MS-Projectをはじめとする、プロジェクト管理ソフトについて、物足りなさをつねに覚えていた。MS-Project互換(データ互換)のFastTrack Scheduleについてもそれはいえる。

プロジェクト管理ソフトでは、おおまかな工程についてブレークダウンを行うが、さらに1工程を日々の「やるべきこと」……つまり、ToDoリストのレベルにまでブレークダウンすることはない。

机上でプロジェクト全体の方向性やスケジュールを組み立てる「プロジェクト管理ソフト」と、日々の業務を片付ける際にチェック用に用いる「ToDoリスト」のソフトの間には深い深い溝がある。

プロジェクト管理ソフトはプロジェクトリーダーや組織の長など、「使う側」のソフトで、ToDoリストは現場の「使われる側」のソフトという雰囲気がある。

プロジェクト管理ソフトにもToDoリストのビューは用意されているが、そんなざっくりしたものをリストにされてもあまり役に立たないのであった。
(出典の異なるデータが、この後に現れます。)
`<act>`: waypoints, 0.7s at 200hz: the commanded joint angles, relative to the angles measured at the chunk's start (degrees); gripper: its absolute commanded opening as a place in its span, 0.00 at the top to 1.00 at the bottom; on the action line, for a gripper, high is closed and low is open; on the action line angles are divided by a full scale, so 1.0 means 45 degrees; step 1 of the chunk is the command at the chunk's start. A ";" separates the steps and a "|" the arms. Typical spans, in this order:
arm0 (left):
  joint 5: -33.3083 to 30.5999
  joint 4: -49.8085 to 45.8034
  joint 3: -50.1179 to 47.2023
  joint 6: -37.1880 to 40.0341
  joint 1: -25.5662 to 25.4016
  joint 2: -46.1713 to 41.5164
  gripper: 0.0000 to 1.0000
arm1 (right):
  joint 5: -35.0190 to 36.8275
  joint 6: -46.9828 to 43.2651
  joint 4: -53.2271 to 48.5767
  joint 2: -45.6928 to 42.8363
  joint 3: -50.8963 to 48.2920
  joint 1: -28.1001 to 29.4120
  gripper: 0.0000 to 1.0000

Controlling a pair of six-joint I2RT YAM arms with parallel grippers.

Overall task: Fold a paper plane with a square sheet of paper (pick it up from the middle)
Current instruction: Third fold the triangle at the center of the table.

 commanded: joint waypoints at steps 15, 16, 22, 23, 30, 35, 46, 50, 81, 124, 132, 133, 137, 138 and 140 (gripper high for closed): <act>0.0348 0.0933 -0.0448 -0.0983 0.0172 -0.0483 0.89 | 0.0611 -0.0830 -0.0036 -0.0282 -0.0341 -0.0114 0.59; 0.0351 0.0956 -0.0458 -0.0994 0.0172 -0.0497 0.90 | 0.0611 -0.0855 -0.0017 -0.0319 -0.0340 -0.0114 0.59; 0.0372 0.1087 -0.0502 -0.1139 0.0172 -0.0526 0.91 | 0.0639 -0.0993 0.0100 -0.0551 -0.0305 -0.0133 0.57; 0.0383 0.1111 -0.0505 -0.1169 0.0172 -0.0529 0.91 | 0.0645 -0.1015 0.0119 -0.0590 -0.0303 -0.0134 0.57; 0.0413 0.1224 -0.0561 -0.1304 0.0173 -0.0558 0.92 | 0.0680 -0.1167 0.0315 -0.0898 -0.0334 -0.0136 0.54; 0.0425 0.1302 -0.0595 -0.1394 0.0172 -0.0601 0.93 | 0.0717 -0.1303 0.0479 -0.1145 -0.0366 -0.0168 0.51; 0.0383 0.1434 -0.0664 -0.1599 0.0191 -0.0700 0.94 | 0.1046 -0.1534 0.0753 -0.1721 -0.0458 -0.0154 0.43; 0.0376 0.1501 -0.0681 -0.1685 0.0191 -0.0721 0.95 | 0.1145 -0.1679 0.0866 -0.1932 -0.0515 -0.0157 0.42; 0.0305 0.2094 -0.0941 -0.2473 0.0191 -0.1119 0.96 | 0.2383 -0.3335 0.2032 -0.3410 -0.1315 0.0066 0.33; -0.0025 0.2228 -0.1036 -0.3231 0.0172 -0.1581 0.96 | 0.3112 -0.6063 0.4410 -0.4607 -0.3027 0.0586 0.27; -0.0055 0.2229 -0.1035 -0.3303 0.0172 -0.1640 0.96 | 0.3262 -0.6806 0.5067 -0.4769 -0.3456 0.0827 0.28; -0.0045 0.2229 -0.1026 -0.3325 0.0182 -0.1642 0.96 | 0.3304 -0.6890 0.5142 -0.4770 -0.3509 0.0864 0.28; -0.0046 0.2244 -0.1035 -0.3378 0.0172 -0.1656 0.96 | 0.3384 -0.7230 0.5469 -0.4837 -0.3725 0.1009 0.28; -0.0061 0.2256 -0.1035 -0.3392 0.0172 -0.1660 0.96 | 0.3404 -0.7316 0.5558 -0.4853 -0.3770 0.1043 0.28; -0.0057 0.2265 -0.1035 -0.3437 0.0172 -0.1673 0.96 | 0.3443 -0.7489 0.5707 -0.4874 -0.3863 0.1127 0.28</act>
プロジェクト管理ソフトを見ていつも不思議に思うのは、「達成率」といった重要な数値を求めるのに、客観的な数値の積み重ねではなく、あくまでプロジェクト管理者の「主観」によって求められる(入力される)点にある。

「このぐらいできたかな」という判断にあまり科学的根拠がない。あくまで主観でありきわめて情緒的なものである。プロジェクトが破綻する理由を、プロジェクト管理ソフトは自ら内包しているというわけだ。

その仕事をToDoリストのレベルにブレークダウンした時に大きな問題が発覚するかもしれない。8割こなしたところで困難な障害(しかも、事前に予測できたりする)に出くわすかもしれない。作業時間は8割消化しているけれど、労力ベースで見ればようやく半分過ぎたところに過ぎない……などという話は、誰にでも経験があることだろう。

「プロジェクト管理ソフトを使うプロジェクトは破綻する」、とでも言われかねない構造になっているわけである。予定を組むことはできても、実施段階でその予定にリアリティがあるかどうかは分らないというわけで、きわめて責任の所在があいまいだ。

このレベルでは、単に紙に手で書くのを清書できるという程度でしかない。リソースの最適化や山崩しの機能があったとしても、やはり達成率については主観による。

ある工程がどの程度達成できているかを判断するには、その工程を外側から眺めるのではなく、工程をToDoのレベルに細分化して、それぞれが「できたか」「できていないか」という1か0の状態に落とし込み、それらの数字の積み上げによって達成率を求めるしかないのではないだろうか。

とくに、製造業ではなく、頭脳労働が中心の仕事の場合にはそれが顕著だろう。

ToDoリストの自動作成……そんな大それたことが実現可能かどうか分らないが、何らかのアシストはできるのではないだろうか。過去に似たような仕事を行った際のToDoを示してもよいわけだ。

ダメな奴は何を使ってもダメで、プロジェクトのハンドリングがうまい人はソフトなんか使わなくても大丈夫なわけで……ソフトを使うと失敗しづらくなるようなレベルになるとよいのに、と思うものである。自分としては使いこなしたいジャンルのソフトだ。